Find "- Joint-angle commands" in the data, then restate the line it sits in and every later line word for word, ending with the last line.

┏━━

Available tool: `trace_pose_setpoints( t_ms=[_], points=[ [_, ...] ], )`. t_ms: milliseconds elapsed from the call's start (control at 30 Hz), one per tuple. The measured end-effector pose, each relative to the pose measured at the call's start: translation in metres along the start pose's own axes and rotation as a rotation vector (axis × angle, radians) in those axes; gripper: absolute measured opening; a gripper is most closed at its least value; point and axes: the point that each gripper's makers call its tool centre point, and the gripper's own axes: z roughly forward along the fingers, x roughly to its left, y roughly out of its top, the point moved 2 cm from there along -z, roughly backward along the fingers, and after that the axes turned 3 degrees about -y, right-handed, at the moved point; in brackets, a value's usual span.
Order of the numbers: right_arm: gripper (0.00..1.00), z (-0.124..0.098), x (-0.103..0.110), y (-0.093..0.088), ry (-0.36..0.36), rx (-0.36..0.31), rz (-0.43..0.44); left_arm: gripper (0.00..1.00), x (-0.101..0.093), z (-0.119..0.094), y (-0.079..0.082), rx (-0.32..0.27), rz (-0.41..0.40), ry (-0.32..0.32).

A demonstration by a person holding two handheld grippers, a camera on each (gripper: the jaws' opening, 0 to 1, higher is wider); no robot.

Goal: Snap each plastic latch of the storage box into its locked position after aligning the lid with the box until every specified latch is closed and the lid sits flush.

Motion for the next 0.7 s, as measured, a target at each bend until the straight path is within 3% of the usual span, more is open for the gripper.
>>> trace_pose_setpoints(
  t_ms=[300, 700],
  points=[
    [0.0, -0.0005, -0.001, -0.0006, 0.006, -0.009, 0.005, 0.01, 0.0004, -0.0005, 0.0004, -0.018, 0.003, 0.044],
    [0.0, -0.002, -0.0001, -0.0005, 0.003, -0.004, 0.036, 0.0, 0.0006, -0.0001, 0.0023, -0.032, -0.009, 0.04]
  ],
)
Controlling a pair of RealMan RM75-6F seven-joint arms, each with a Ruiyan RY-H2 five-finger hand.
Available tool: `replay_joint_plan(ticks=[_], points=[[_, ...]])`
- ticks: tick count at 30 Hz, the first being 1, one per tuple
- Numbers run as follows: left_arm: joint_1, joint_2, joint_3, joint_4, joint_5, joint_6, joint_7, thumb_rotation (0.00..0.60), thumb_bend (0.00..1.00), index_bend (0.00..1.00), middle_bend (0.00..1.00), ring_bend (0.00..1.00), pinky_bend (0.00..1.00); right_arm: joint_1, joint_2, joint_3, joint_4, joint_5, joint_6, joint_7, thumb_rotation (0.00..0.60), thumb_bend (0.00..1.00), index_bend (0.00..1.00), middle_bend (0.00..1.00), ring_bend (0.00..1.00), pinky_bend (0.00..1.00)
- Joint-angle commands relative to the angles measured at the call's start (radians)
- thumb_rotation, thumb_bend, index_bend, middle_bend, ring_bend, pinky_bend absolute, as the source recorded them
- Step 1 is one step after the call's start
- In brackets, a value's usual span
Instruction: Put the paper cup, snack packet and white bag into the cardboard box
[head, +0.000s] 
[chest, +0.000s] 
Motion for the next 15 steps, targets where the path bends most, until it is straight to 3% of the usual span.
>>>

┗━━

*ANSWER BOX*
- Joint-angle commands relative to the angles measured at the call's start (radians)
- thumb_rotation, thumb_bend, index_bend, middle_bend, ring_bend, pinky_bend absolute, as the source recorded them
- Step 1 is one step after the call's start
- In brackets, a value's usual span
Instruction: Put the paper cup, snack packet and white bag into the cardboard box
[head, +0.000s] 
[chest, +0.000s] 
Motion for the next 15 steps, targets where the path bends most, until it is straight to 3% of the usual span.
>>>

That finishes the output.